C'è, per esempio, un ballo euforico di  Mujeron con il fratello, in un istante che sembra genuinamente felice, continua a sembrarmi così – ma dietro alla gaiezza, alla retorica della famiglia latina povera ma chiassosa e ciarliera, ruggisce l'insanabile contraddizione, come un presentimento di violenza. In una sequenza di verità quasi insopportabile, Ángel scopre che il denaro che ha inviato in Ecuador per anni, perchè fosse costruita una casa in grado di accoglierlo al suo ritorno, è stato utilizzato forse per altri scopi – forse non è bastato. Ángel non recrimina, non condanna. Ha un momento di rabbia, ma infine può solo affermare la realtà della sua fedeltà, e stavolta anche la propria solitudine senza fondo.

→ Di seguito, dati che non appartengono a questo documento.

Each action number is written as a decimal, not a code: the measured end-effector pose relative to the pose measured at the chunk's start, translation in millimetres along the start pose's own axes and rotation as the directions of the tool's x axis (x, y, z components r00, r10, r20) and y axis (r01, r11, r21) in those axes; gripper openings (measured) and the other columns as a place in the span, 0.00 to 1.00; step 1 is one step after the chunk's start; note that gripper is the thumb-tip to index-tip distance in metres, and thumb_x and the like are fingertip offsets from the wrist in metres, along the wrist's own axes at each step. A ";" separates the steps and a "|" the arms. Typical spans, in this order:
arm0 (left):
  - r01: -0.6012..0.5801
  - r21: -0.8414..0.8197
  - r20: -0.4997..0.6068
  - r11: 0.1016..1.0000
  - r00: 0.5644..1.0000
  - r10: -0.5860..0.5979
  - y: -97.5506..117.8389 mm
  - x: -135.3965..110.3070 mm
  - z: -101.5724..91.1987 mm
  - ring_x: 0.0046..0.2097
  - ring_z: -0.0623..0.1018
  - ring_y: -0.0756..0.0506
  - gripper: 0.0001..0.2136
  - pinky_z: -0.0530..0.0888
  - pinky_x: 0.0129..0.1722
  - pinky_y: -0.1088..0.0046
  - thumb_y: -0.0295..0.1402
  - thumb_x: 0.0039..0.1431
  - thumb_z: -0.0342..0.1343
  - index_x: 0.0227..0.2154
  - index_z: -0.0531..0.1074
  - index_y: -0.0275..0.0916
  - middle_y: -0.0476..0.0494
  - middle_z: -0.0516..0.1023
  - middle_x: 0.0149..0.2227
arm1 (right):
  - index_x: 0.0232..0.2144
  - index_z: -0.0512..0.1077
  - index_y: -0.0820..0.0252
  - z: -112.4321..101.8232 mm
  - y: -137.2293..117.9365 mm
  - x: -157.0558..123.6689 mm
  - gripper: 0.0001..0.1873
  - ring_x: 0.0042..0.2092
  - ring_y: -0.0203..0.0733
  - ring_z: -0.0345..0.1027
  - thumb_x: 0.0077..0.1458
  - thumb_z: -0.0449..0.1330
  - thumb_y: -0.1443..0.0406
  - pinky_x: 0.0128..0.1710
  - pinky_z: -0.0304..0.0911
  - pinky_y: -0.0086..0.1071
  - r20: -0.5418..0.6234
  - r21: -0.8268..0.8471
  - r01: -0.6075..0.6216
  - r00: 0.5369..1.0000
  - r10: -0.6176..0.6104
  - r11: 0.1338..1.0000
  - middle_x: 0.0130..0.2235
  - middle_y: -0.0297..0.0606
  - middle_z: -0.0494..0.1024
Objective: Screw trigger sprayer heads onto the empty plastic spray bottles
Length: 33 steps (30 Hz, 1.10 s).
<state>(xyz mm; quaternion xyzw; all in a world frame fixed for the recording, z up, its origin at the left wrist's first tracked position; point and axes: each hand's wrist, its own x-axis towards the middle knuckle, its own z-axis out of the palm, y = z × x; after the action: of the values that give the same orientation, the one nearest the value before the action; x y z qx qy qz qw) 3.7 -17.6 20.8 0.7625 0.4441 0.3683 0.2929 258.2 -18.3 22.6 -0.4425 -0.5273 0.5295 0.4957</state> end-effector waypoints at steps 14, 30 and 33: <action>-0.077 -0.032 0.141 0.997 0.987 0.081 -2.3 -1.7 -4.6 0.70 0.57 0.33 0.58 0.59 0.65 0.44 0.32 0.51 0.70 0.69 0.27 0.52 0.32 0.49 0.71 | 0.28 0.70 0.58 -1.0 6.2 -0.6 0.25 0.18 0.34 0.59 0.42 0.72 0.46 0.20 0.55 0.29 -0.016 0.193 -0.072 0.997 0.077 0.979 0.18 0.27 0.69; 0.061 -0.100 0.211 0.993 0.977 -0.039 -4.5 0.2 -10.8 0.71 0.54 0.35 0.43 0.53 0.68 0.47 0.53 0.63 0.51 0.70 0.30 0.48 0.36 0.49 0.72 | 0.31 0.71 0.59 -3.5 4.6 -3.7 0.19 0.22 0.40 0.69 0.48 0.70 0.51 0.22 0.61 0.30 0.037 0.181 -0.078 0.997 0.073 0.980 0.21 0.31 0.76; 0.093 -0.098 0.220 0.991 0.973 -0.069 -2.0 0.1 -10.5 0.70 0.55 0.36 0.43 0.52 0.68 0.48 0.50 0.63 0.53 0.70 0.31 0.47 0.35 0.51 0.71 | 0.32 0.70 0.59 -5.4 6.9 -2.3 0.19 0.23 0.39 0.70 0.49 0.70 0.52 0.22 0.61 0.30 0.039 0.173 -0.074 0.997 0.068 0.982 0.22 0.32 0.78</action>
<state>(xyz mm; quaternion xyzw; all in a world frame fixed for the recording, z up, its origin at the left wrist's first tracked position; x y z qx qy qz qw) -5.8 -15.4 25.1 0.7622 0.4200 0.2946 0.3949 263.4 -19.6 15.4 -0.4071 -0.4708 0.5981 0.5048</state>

ANGEL (2011) di Sebastiano d'Ayala Valva Resta il contrasto tra il corpo muscoloso, grande, di Mujeron-Ángel e la qualità davvero angelica del suo modo di interagire con tutto ciò che lo circonda, del suo accorgersi di tutto: dalle minacce sproporzionate ai ragazzini che lo deridono al suo aggirarsi come una figura riparatrice – ma non salvifica, anzi sempre sospesa in uno stato di impotenza, sempre un passo indietro nonostante lo scatto in avanti, che cerca di mettere una pezza qua e là nella trama malandata di un paese che non si prende cura nemmeno dei suoi bambini.

Tra un lavoro di riparazione, un saluto ai vicini, la visita alla palestra dove boxava, le parole sagge rivolte a un fratellastro, un coltello strappato di mano a un piccolissimo che può farsi male, per i suoi familiari, quasi protettori avidi, resta il dubbio, forse è diventato un sacco di Natale con le strenne, sufficienti appena all'illusione di aver fabbricato l'amore. Per loro è un obolo dovuto, forse la punizione per essere ciò che è.
D'ora in avanti, Ángel è un essere umano che deve pensare anche a sè. Forse prima o poi si scrollerà dalle spalle una piccola parte dell'intera volta celeste. In tanto dolore, Angel è una visione che scalda letteralmente l'anima, piena di umorismo, traboccante di speranza.

 

Angel, già presentato al 26° Torino GLBT Film Festival, vincitore del premio “Marcella Di Folco” assegnato da Divergenti 2011 al miglior film contro la discriminazione, sarà in concorso al 25° San Francisco International LGBT Film Festival.
In Italia l'occasione per vederlo è la proiezione romana al Nuovo Cinema Aquila martedì 7 giugno 2011 alle ore 20.00.